** REQUIREMENT **
What you give back from the listing below should be an exact copy of the lines from the one with "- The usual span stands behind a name" down to the one with "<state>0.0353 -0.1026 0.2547", and it should contain no pictures.

** DATA EXCERPT **
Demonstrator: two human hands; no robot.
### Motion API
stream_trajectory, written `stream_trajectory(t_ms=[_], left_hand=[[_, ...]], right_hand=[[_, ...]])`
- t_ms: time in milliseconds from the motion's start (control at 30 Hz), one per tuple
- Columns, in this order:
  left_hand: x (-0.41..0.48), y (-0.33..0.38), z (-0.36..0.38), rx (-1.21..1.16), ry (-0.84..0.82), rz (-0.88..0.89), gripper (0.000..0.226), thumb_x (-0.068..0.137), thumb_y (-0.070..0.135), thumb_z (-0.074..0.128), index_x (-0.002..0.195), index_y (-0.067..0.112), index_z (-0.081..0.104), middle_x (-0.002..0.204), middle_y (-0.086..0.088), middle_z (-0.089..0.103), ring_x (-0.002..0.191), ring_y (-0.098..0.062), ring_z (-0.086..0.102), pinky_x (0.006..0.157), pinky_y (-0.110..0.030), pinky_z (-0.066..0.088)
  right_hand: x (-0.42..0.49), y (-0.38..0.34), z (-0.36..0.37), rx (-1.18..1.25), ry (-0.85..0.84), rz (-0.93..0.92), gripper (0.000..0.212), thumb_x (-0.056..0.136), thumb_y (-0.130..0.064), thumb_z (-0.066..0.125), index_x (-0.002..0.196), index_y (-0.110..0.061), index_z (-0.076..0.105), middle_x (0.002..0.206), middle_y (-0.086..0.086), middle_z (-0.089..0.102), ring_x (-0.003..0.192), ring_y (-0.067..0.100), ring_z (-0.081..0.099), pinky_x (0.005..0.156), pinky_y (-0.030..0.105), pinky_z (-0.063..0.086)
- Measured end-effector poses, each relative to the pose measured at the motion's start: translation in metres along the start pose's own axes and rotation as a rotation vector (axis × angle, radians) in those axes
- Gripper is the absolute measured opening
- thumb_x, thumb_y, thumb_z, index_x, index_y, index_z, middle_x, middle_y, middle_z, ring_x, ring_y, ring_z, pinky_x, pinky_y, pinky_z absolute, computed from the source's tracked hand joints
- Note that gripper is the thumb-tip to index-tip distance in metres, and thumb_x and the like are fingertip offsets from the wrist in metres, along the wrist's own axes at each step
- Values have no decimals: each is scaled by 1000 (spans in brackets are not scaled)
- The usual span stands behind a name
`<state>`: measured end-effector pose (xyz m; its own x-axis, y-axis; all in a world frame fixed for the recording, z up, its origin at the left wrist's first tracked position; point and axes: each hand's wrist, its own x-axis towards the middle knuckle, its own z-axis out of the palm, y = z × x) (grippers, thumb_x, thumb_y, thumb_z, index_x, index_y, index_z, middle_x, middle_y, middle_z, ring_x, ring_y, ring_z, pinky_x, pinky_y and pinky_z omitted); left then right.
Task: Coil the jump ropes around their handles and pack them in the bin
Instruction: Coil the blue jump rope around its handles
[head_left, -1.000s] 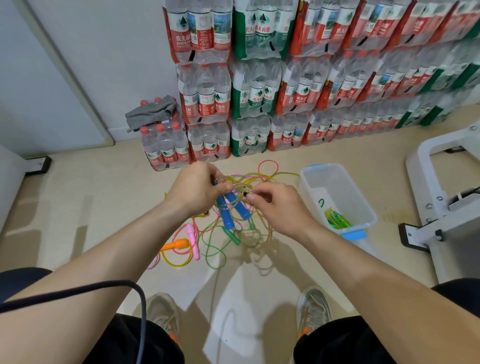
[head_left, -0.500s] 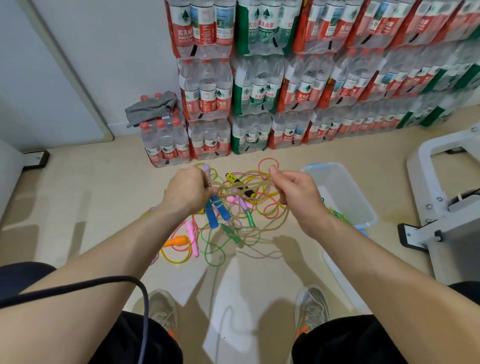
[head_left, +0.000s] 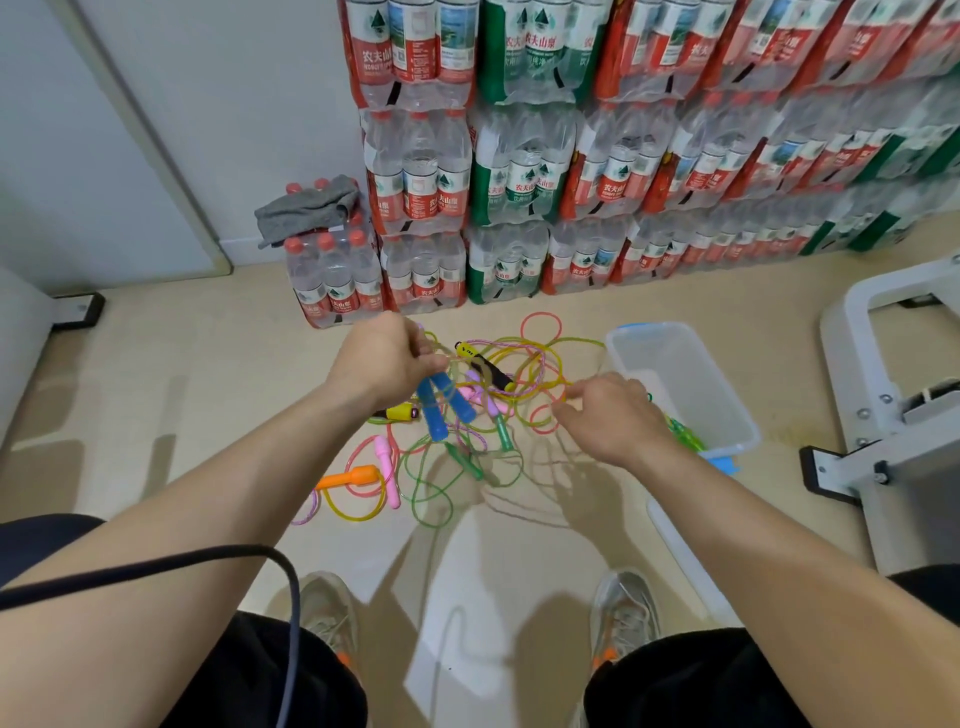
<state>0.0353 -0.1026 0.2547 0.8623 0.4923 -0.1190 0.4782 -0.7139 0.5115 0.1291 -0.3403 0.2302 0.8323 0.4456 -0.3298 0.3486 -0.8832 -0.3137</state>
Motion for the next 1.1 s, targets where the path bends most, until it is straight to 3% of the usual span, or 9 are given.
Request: stream_trajectory(t_ms=[33,100,167,233,300,500,667,800,1100], left_hand=[[-2,6,-2,-26,-20,32,26,84,37,79,71,18,66,67,2,64,65,-18,59,56,-29,38],[-6,16,-5,-73,-69,90,27,83,38,80,69,21,63,70,0,68,65,-20,63,55,-30,45],[-10,23,-6,-118,-103,134,24,83,36,80,72,20,66,75,-6,72,67,-24,68,60,-35,53],[-14,26,-6,-207,-135,158,20,84,31,80,78,16,69,80,-10,73,68,-28,70,63,-42,59],[-16,26,-7,-312,-174,149,17,85,25,80,82,11,70,83,-15,71,67,-33,70,65,-49,60],[-23,30,-11,-592,-240,26,14,88,12,74,93,-1,70,74,-15,58,51,-14,55,52,-22,54],[-26,32,-6,-652,-275,-28,19,93,13,69,98,-6,67,74,-15,63,48,-13,58,53,-24,56],[-28,35,2,-664,-265,-42,16,94,16,69,89,1,65,65,-12,65,47,-16,59,51,-27,52],[-35,44,17,-689,-205,-50,23,93,11,70,97,-10,63,72,-19,66,51,-10,65,50,-21,54]], right_hand=[[-1,-3,0,1,10,-49,33,97,-33,52,126,-26,65,130,10,55,129,37,44,106,43,40],[-3,-12,-4,208,51,-210,50,90,-24,57,140,-26,56,143,2,49,136,26,39,113,37,32],[-5,-22,-7,466,32,-313,45,82,-28,59,127,-29,66,133,-5,58,126,14,47,107,34,38],[-8,-30,-8,675,-57,-324,17,85,-26,61,98,-29,73,103,1,69,98,9,59,88,34,46],[-12,-34,-9,799,-87,-353,8,92,-22,65,85,-20,69,77,8,64,72,12,57,71,32,45],[-5,-24,-8,680,-162,-411,32,72,-34,87,91,-22,65,82,-9,54,74,5,49,75,32,46],[-7,-26,-8,708,-131,-453,22,78,-30,82,94,-20,70,88,2,58,77,10,53,75,34,43],[-11,-28,-8,764,-194,-425,19,89,-20,74,108,-21,72,82,-18,61,68,-2,55,69,19,41],[-13,-26,-6,682,-173,-362,15,87,-32,73,97,-22,74,78,-10,66,70,2,60,70,27,46]])
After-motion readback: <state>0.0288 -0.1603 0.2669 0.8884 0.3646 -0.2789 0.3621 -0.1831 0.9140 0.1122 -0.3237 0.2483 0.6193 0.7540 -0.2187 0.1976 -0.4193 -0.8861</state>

** TASK RESPONSE **
- The usual span stands behind a name
`<state>`: measured end-effector pose (xyz m; its own x-axis, y-axis; all in a world frame fixed for the recording, z up, its origin at the left wrist's first tracked position; point and axes: each hand's wrist, its own x-axis towards the middle knuckle, its own z-axis out of the palm, y = z × x) (grippers, thumb_x, thumb_y, thumb_z, index_x, index_y, index_z, middle_x, middle_y, middle_z, ring_x, ring_y, ring_z, pinky_x, pinky_y and pinky_z omitted); left then right.
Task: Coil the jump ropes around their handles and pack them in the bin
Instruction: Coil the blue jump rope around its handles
[head_left, -1.000s] 
[head_left, -0.500s] 
[head_left, +0.000s] 
<state>0.0353 -0.1026 0.2547 0.8623 0.4923 -0.1190 0.4782 -0.7139 0.5115 0.1291 -0.3403 0.2302 0.8323 0.4456 -0.3298 0.3486 -0.8832 -0.3137</state>

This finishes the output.